- Try it -
Go through the records line by line. Report how many lines contain "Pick", with nothing else.

※

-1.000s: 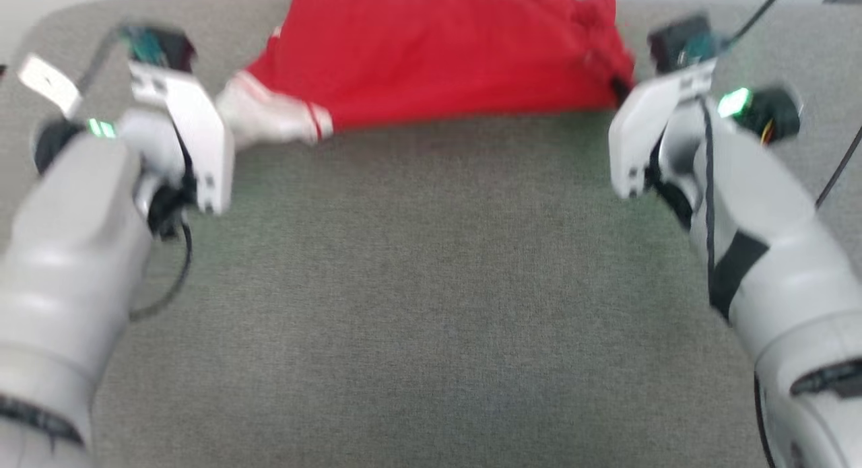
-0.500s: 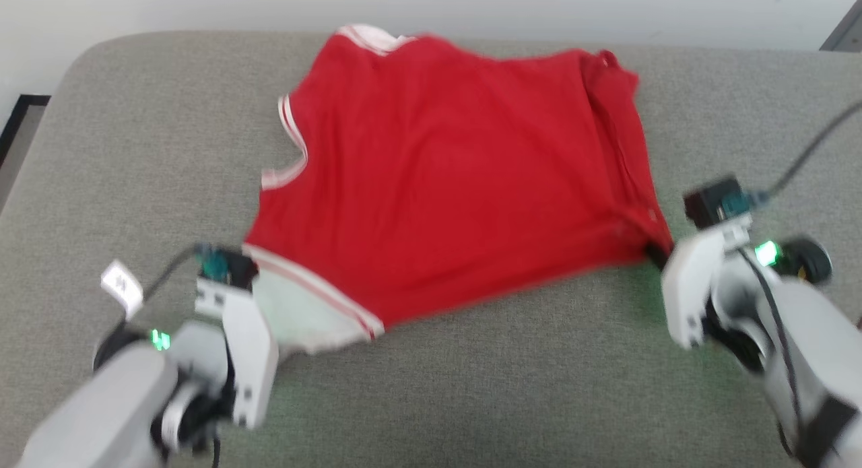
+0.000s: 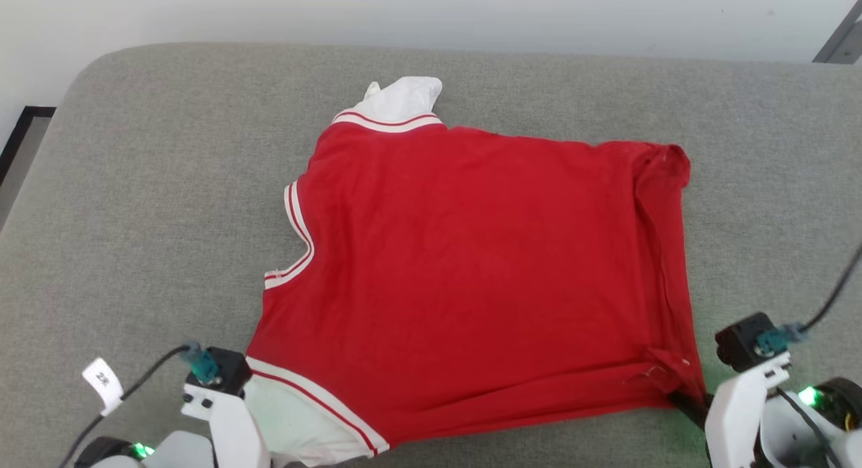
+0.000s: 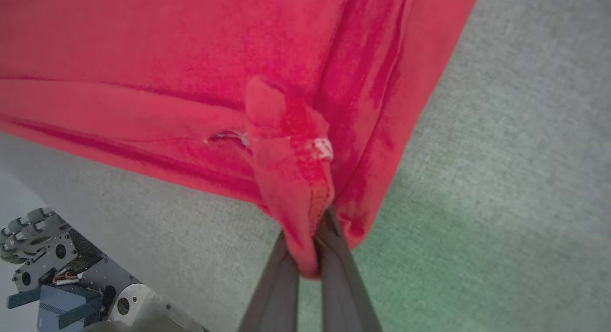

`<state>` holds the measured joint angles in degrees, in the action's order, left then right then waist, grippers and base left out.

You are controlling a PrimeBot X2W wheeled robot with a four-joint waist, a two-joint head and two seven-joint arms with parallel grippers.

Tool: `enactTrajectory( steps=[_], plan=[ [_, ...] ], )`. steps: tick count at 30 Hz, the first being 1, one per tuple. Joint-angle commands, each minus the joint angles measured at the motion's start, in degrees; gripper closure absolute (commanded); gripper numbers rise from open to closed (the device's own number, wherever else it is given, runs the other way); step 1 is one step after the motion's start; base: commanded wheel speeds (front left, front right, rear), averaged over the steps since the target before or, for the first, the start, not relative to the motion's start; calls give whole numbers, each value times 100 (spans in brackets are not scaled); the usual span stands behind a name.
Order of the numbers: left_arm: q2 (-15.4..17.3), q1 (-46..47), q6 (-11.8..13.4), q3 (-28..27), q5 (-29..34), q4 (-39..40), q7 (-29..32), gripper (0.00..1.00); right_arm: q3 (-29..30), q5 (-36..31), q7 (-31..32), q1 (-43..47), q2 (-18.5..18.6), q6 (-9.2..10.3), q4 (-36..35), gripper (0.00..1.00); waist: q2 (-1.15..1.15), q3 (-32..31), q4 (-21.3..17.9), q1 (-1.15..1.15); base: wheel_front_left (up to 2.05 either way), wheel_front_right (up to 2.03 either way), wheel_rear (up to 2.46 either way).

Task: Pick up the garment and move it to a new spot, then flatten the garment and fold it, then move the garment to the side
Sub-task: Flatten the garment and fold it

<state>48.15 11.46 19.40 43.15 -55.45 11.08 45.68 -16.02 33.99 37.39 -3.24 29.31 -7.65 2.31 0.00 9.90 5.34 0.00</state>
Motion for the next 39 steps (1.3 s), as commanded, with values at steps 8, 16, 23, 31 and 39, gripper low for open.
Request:
enactTrajectory(
  steps=[8, 16, 23, 31, 39],
  plan=[
    [462, 394, 106, -391, 172, 539, 37, 100, 909, -233, 385, 486, -507, 31, -1052, 100, 0, 73, -75, 0, 0, 0, 0],
    [528, 1659, -483, -625, 772, 372, -166, 100, 1477, -592, 707, -25, -950, 30, -1719, 100, 0, 304, -198, 0, 0, 0, 0],
    [-196, 3007, -1488, -352, 1212, -852, -408, 100, 1510, -847, 667, -946, -1217, 30, -1304, 100, 0, 652, -295, 0, 0, 0, 0],
    [-1081, 4032, -2259, 30, 1311, -2908, -383, 100, 1208, -1309, 357, -2009, -1407, 30, -69, 100, 0, 1111, -435, 0, 0, 0, 0],
    [-1626, 4390, -2502, 242, 1128, -4545, -226, 100, 899, -1627, 426, -2731, -1722, 30, 1193, 95, 0, 1378, -589, 0, 0, 0, 0]
  ],
)
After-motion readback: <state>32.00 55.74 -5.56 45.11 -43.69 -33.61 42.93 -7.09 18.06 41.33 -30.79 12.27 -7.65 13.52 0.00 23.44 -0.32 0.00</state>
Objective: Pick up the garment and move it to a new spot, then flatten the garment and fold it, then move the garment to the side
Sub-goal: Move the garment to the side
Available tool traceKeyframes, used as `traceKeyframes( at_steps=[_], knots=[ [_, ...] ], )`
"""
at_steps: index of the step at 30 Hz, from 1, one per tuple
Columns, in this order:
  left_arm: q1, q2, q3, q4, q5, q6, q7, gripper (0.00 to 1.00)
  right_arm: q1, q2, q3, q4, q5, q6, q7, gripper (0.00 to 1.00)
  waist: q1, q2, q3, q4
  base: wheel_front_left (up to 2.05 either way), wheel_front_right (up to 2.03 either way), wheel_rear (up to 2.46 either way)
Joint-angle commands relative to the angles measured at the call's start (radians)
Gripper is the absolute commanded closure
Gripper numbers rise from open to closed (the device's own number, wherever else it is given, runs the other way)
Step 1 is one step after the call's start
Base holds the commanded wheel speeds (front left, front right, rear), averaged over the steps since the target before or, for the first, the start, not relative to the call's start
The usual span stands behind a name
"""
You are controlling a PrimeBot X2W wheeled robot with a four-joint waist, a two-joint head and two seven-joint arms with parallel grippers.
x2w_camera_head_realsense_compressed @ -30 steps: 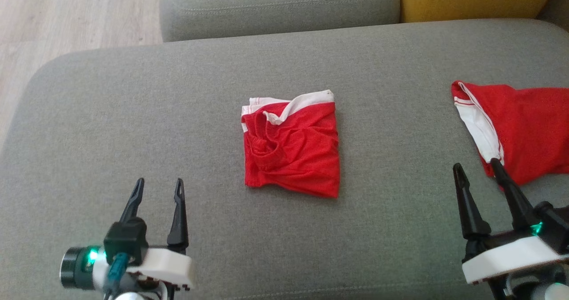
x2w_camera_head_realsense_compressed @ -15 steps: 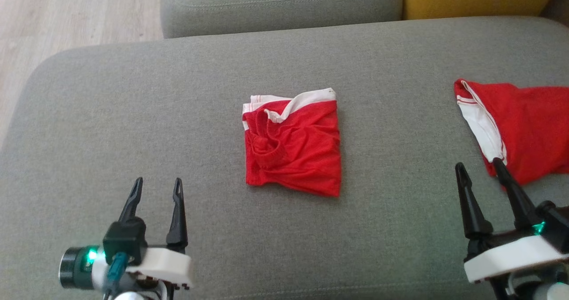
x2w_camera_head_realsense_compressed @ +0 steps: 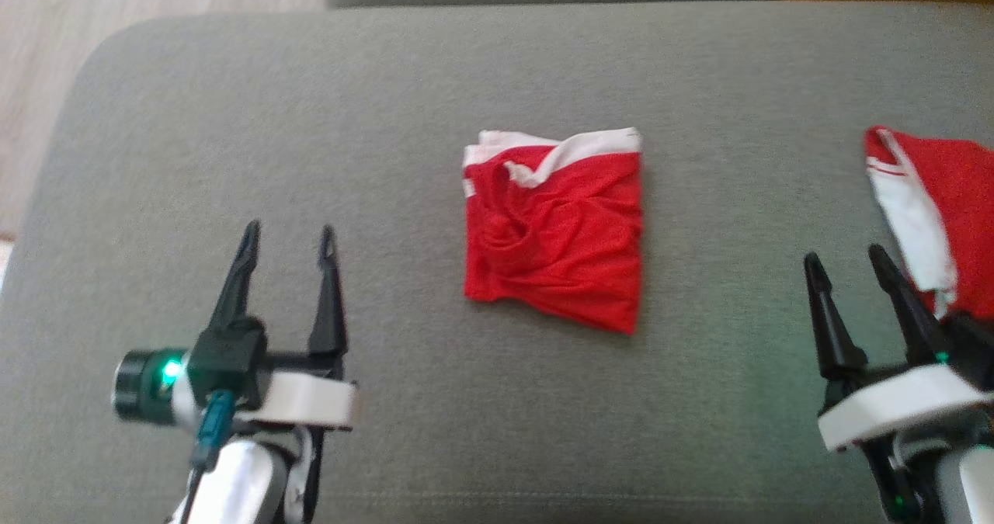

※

- Reply to the exercise -
2